WHAT TO DO
Return every record below exactly; leave out the images.

DATA TO EXAMINE

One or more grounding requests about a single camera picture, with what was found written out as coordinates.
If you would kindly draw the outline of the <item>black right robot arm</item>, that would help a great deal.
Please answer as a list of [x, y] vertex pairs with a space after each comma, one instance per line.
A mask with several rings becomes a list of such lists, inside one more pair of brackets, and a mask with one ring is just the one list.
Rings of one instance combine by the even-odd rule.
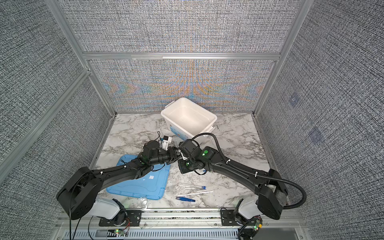
[[265, 215], [279, 220], [288, 196], [288, 189], [280, 174], [270, 169], [268, 172], [247, 167], [233, 161], [211, 147], [201, 149], [194, 141], [186, 140], [178, 147], [184, 160], [179, 160], [182, 174], [205, 169], [208, 172], [224, 175], [251, 190], [255, 196], [243, 197], [237, 206], [237, 215], [243, 220]]

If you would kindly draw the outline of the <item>small clear glass flask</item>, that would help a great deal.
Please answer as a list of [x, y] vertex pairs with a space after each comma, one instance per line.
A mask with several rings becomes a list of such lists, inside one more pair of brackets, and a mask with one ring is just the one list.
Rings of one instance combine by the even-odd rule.
[[145, 197], [141, 197], [138, 199], [138, 207], [141, 209], [147, 209], [148, 208], [148, 199]]

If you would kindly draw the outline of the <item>aluminium enclosure frame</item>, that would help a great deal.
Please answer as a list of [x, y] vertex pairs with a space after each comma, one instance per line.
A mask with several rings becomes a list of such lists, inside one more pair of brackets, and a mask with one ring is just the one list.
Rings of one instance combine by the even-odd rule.
[[304, 1], [1, 1], [1, 238], [48, 238], [58, 191], [116, 166], [187, 98], [226, 156], [267, 171], [254, 117]]

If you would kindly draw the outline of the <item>blue plastic tweezers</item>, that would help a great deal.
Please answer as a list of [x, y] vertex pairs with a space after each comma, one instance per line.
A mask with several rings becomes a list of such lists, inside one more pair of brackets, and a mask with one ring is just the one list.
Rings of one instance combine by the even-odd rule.
[[194, 199], [185, 198], [185, 197], [176, 197], [176, 200], [183, 201], [183, 202], [192, 202], [192, 203], [196, 201]]

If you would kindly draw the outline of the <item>white plastic storage bin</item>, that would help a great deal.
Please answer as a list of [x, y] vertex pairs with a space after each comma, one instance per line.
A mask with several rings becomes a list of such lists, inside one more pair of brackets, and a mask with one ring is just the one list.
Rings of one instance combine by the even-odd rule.
[[170, 131], [183, 141], [201, 133], [211, 133], [217, 121], [217, 115], [187, 98], [180, 98], [166, 105], [161, 116]]

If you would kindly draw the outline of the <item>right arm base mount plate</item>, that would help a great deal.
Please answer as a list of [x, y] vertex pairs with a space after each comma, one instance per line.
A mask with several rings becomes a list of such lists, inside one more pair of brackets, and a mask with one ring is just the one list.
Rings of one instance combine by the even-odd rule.
[[220, 209], [222, 226], [243, 226], [248, 220], [235, 211], [235, 209]]

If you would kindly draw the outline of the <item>blue plastic bin lid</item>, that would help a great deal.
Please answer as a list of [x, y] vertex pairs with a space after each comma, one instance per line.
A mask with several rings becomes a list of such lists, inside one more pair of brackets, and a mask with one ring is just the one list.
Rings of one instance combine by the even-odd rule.
[[165, 193], [170, 168], [170, 165], [155, 165], [155, 172], [151, 171], [142, 178], [108, 187], [107, 192], [125, 197], [160, 200]]

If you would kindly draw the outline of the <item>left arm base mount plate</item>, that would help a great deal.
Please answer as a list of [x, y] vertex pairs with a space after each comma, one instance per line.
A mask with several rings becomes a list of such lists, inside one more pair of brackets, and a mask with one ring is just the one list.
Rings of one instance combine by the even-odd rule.
[[113, 219], [101, 218], [99, 227], [138, 227], [142, 218], [141, 210], [126, 210], [119, 212]]

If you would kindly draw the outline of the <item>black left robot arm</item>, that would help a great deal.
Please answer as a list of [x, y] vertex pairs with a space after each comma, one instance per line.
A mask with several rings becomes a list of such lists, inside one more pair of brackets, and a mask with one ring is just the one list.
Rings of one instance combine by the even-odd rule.
[[93, 212], [93, 216], [113, 221], [114, 225], [120, 226], [127, 218], [124, 206], [117, 200], [111, 200], [107, 201], [110, 208], [97, 207], [99, 192], [124, 181], [142, 178], [157, 164], [170, 165], [182, 158], [178, 148], [169, 147], [164, 150], [159, 142], [150, 141], [135, 159], [126, 164], [101, 170], [90, 170], [88, 167], [78, 169], [59, 190], [56, 199], [70, 220], [80, 219]]

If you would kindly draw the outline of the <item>aluminium front rail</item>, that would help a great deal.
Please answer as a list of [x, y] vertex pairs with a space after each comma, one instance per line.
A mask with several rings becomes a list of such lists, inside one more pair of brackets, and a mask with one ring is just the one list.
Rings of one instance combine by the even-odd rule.
[[219, 208], [129, 209], [130, 225], [101, 225], [97, 217], [85, 216], [70, 221], [61, 214], [51, 240], [236, 240], [239, 234], [251, 235], [254, 224], [241, 231], [222, 216]]

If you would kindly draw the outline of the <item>white plastic pipette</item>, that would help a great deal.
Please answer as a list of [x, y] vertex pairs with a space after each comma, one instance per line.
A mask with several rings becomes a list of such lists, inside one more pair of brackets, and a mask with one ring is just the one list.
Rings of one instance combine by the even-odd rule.
[[178, 195], [177, 197], [188, 197], [188, 196], [195, 196], [195, 195], [204, 195], [204, 194], [210, 194], [214, 191], [206, 191], [206, 192], [199, 192], [199, 193], [191, 193], [191, 194], [184, 194], [184, 195]]

RESULT OF THIS TASK
One or more grounding requests about a single camera picture, with what was found written out as coordinates.
If you would kindly draw the outline of the <item>black right robot arm</item>, that would help a great deal.
Please answer as a list of [x, y] vertex pairs with a space after each comma, one instance per line.
A mask with several rings becomes a list of such lists, inside one more pair of brackets, and a mask with one ring is just the one list.
Rings of one instance combine by the even-odd rule.
[[265, 215], [279, 220], [288, 196], [288, 189], [280, 174], [270, 169], [268, 172], [247, 167], [233, 161], [211, 147], [201, 149], [194, 141], [186, 140], [178, 147], [184, 160], [179, 160], [182, 174], [205, 169], [208, 172], [224, 175], [251, 190], [255, 196], [243, 197], [237, 206], [237, 215], [243, 220]]

If you would kindly draw the outline of the <item>small clear glass flask</item>, that would help a great deal.
Please answer as a list of [x, y] vertex pairs with a space after each comma, one instance per line.
A mask with several rings becomes a list of such lists, inside one more pair of brackets, and a mask with one ring is just the one list.
Rings of one instance combine by the even-odd rule.
[[145, 197], [141, 197], [138, 199], [138, 207], [141, 209], [147, 209], [148, 208], [148, 199]]

If you would kindly draw the outline of the <item>aluminium enclosure frame</item>, that would help a great deal.
Please answer as a list of [x, y] vertex pairs with a space after each comma, one instance per line.
A mask with several rings becomes a list of such lists, inside one more pair of brackets, and a mask with one ring is just the one list.
Rings of one instance combine by the even-odd rule.
[[304, 1], [1, 1], [1, 238], [48, 238], [58, 191], [116, 166], [187, 98], [226, 156], [267, 171], [254, 117]]

If you would kindly draw the outline of the <item>blue plastic tweezers</item>, that would help a great deal.
Please answer as a list of [x, y] vertex pairs with a space after each comma, one instance per line.
A mask with several rings becomes a list of such lists, inside one more pair of brackets, and a mask with one ring is just the one list.
Rings of one instance combine by the even-odd rule.
[[194, 199], [185, 198], [185, 197], [176, 197], [176, 200], [183, 201], [183, 202], [192, 202], [192, 203], [196, 201]]

If you would kindly draw the outline of the <item>white plastic storage bin</item>, that would help a great deal.
Please answer as a list of [x, y] vertex pairs with a space after each comma, one instance per line.
A mask with several rings becomes a list of such lists, inside one more pair of brackets, and a mask with one ring is just the one list.
Rings of one instance combine by the even-odd rule.
[[170, 131], [183, 141], [201, 133], [211, 133], [217, 121], [217, 115], [187, 98], [180, 98], [166, 105], [161, 116]]

If you would kindly draw the outline of the <item>right arm base mount plate</item>, that would help a great deal.
Please answer as a list of [x, y] vertex pairs with a space after each comma, one instance per line.
A mask with several rings becomes a list of such lists, inside one more pair of brackets, and a mask with one ring is just the one list.
Rings of one instance combine by the even-odd rule.
[[220, 209], [222, 226], [243, 226], [248, 220], [235, 211], [235, 209]]

If you would kindly draw the outline of the <item>blue plastic bin lid</item>, that would help a great deal.
Please answer as a list of [x, y] vertex pairs with a space after each comma, one instance per line.
A mask with several rings becomes a list of such lists, inside one more pair of brackets, and a mask with one ring is just the one list.
Rings of one instance combine by the even-odd rule.
[[165, 193], [170, 168], [170, 165], [155, 165], [155, 172], [151, 171], [142, 178], [108, 187], [107, 192], [125, 197], [160, 200]]

If you would kindly draw the outline of the <item>left arm base mount plate</item>, that would help a great deal.
Please answer as a list of [x, y] vertex pairs with a space after each comma, one instance per line.
A mask with several rings becomes a list of such lists, inside one more pair of brackets, and a mask with one ring is just the one list.
Rings of one instance combine by the even-odd rule.
[[113, 219], [101, 218], [99, 227], [138, 227], [142, 218], [141, 210], [126, 210], [119, 212]]

If you would kindly draw the outline of the <item>black left robot arm</item>, that would help a great deal.
Please answer as a list of [x, y] vertex pairs with a space after each comma, one instance per line.
A mask with several rings becomes a list of such lists, inside one more pair of brackets, and a mask with one ring is just the one list.
Rings of one instance combine by the even-odd rule.
[[93, 212], [93, 216], [113, 221], [114, 225], [120, 226], [127, 218], [124, 206], [117, 200], [111, 200], [107, 201], [110, 208], [97, 207], [99, 192], [124, 181], [142, 178], [157, 164], [170, 165], [182, 158], [178, 148], [169, 147], [164, 150], [159, 142], [150, 141], [135, 159], [126, 164], [101, 170], [90, 170], [88, 167], [78, 169], [59, 190], [56, 199], [70, 220], [80, 219]]

If you would kindly draw the outline of the <item>aluminium front rail</item>, that would help a great deal.
Please answer as a list of [x, y] vertex pairs with a space after each comma, one instance per line.
A mask with several rings becomes a list of such lists, inside one more pair of brackets, and a mask with one ring is just the one list.
Rings of one instance combine by the even-odd rule.
[[219, 208], [129, 209], [130, 225], [101, 225], [97, 217], [85, 216], [70, 221], [61, 214], [51, 240], [236, 240], [239, 234], [251, 235], [254, 224], [241, 231], [222, 216]]

If you would kindly draw the outline of the <item>white plastic pipette</item>, that would help a great deal.
Please answer as a list of [x, y] vertex pairs with a space after each comma, one instance per line.
A mask with several rings becomes a list of such lists, inside one more pair of brackets, and a mask with one ring is just the one list.
Rings of one instance combine by the even-odd rule.
[[178, 195], [177, 197], [188, 197], [188, 196], [195, 196], [195, 195], [204, 195], [204, 194], [210, 194], [214, 191], [206, 191], [206, 192], [199, 192], [199, 193], [191, 193], [191, 194], [184, 194], [184, 195]]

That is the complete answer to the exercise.